# AMASE Example Notebook: Complete run_assignment Guide

This notebook demonstrates how to use the `run_assignment` function with all available parameters.

For more information about AMASE, see: https://pubs.acs.org/doi/10.1021/acs.jpca.4c03580

## Import AMASE

In [None]:
import amase
import pandas as pd

## Example 1: Basic Usage (Required Parameters Only)

This is the simplest way to run AMASE with just the required parameters.
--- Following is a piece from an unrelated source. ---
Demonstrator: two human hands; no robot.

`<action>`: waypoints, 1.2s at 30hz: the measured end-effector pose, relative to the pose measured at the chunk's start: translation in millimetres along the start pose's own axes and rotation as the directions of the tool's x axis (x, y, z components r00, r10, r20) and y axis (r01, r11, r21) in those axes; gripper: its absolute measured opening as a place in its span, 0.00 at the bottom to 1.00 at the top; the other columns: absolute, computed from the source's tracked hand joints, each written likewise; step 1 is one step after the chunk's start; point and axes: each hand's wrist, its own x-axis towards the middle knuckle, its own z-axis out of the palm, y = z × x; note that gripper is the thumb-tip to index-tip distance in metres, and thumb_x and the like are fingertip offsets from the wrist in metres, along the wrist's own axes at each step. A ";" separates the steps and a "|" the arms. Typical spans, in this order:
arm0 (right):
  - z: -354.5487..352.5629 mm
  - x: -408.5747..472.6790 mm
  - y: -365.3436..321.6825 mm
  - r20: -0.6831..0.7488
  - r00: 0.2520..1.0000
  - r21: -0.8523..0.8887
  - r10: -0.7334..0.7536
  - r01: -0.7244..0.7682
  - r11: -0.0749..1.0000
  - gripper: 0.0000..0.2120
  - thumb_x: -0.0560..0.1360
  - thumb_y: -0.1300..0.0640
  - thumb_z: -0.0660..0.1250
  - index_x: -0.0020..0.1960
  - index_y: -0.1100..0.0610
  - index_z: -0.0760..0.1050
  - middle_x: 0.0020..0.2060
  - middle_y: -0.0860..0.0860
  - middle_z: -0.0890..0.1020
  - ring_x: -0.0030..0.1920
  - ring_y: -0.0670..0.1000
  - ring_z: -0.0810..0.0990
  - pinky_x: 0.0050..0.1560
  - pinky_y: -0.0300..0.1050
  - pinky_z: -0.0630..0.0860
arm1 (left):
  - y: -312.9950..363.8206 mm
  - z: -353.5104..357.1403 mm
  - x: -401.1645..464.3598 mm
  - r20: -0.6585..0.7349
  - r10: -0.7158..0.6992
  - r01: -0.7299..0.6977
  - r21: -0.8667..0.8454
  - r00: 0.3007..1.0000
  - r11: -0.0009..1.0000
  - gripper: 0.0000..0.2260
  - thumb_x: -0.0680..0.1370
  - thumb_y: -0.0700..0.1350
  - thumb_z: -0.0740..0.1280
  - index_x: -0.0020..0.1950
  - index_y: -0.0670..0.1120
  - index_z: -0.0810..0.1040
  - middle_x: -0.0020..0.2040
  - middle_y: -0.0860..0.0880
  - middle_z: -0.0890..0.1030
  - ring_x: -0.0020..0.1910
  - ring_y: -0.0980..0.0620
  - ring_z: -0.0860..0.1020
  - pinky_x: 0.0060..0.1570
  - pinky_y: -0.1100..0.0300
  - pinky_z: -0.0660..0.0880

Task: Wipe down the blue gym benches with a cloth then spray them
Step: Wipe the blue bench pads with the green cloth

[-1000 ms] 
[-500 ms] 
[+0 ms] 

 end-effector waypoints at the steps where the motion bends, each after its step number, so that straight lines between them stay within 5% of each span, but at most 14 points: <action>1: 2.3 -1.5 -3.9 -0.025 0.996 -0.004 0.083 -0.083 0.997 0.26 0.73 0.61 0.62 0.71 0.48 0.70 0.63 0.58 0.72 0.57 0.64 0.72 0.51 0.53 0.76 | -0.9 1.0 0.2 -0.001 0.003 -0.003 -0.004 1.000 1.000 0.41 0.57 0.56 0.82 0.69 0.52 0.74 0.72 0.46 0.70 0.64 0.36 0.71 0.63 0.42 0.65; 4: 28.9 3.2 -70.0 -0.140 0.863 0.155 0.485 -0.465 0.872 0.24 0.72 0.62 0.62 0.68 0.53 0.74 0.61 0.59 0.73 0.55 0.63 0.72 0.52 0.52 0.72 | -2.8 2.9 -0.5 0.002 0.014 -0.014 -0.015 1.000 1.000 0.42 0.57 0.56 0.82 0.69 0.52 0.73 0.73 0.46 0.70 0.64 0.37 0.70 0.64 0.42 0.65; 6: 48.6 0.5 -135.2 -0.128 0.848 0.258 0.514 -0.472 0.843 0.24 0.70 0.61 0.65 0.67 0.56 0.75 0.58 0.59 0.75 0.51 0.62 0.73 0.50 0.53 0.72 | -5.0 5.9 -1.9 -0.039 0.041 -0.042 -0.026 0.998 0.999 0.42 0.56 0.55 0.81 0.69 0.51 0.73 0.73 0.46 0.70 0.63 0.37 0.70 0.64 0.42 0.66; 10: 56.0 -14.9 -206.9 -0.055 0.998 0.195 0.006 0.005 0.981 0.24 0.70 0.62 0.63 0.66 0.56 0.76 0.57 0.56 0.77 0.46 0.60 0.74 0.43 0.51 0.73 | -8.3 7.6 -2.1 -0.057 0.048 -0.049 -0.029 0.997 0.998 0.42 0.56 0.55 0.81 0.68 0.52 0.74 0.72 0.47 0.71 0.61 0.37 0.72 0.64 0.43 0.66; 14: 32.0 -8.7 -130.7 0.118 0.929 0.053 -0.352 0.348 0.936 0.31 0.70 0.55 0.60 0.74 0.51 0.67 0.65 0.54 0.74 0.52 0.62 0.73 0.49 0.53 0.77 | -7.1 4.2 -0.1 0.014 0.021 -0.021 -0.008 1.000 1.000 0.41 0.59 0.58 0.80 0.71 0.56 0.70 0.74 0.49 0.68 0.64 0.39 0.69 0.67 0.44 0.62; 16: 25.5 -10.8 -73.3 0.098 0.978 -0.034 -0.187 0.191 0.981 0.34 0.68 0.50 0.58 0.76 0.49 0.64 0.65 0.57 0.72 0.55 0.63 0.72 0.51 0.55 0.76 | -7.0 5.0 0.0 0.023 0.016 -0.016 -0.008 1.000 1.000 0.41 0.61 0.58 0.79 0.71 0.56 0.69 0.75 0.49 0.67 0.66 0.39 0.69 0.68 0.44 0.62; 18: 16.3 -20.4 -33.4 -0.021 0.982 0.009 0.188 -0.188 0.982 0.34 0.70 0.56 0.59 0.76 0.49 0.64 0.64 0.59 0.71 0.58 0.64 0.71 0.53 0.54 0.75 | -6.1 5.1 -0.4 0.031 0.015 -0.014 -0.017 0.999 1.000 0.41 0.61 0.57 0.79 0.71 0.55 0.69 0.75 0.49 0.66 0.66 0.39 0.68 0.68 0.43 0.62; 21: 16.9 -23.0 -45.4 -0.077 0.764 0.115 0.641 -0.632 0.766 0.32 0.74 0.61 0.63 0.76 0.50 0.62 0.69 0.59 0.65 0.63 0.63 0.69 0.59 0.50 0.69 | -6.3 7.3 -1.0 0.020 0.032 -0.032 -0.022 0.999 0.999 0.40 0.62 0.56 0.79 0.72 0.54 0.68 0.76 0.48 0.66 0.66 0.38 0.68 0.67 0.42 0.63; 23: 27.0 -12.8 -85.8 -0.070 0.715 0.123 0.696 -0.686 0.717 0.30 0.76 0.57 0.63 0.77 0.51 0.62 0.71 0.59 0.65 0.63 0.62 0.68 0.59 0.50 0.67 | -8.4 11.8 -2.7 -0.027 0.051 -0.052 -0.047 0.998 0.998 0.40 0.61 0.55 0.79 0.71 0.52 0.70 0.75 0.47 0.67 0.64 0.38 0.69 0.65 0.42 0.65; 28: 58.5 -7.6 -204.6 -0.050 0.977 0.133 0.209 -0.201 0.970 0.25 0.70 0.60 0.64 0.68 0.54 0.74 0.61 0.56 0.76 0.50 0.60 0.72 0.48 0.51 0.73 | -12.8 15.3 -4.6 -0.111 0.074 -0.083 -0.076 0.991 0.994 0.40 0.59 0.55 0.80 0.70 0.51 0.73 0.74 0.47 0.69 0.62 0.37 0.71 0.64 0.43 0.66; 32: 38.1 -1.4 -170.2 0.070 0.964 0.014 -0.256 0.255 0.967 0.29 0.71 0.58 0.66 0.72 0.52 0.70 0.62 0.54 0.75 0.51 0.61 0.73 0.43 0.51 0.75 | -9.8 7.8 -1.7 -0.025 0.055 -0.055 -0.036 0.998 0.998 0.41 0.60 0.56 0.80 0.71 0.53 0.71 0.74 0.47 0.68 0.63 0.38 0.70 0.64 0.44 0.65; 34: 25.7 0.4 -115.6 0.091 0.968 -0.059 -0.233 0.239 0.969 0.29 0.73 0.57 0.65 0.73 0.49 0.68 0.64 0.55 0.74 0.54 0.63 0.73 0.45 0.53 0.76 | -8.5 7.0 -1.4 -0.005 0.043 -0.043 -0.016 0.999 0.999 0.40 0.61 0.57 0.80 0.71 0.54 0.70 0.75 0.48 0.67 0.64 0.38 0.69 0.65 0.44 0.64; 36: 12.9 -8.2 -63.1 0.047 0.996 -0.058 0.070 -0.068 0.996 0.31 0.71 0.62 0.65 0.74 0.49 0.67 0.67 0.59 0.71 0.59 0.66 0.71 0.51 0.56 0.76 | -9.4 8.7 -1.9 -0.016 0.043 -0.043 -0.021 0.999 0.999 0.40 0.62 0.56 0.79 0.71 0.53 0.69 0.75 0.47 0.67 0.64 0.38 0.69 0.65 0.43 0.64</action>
**Important:**  The directory_path must contain the files downloaded from the Dropbox repository linked in the README

In [None]:
amase.run_assignment(
    spectrum_path="/path/to/your/spectrum.txt",
    directory_path="/path/to/file/directory", 
    sigma_threshold=5.0,
    temperature=5.0 #rotational temperature of experiment
)

## Example 2: Using Local Catalogs

If you have local .cat files (not in CDMS or JPL), you can include them in the analysis.

**Requirements:**
- Place all `.cat` files in a single directory
- Catalogs should be generated at T = 300 K
- Create a CSV with columns: `name` (without .cat extension), `smiles`, `iso` (number of isotopically substituted atoms)

In [None]:
amase.run_assignment(
    spectrum_path="/path/to/your/spectrum.txt",
    directory_path="/path/to/file/directory",
    sigma_threshold=5.0,
    temperature=5.0,
    local_catalogs_enabled=True,
    local_directory="/path/to/local/catalogs",
    local_df="/path/to/local_metadata.csv"
)

## Example 3: Restricting Valid Atoms and Setting Assignment Strictness

Specify which atoms are allowed in the molecular candidates. Also the stricter parameter determines how strict the algorithm is with regards to molecular filtering during the fitting stage. If set to True (which is the default), an additional check will be done to try and filter out false positive assignments. Can set this to True if getting too many false positive assignments and can set it to False if not enough molecules are being assigned.

In [None]:
amase.run_assignment(
    spectrum_path="/path/to/your/spectrum.txt",
    directory_path="/path/to/file/directory",
    sigma_threshold=5.0,
    temperature=300.0,
    valid_atoms=['C', 'H', 'N', 'O'],  # Only molecules with C, H, N, O
    stricter = True #strictness of assignments, default is True, if not enough molecules assigned, set to False.
)

## Example 4: Using Structural Information

Enable structural consideration with known starting molecules (chemical priors) to initialize the graph calculation. Note that including starting_molecules is optional. 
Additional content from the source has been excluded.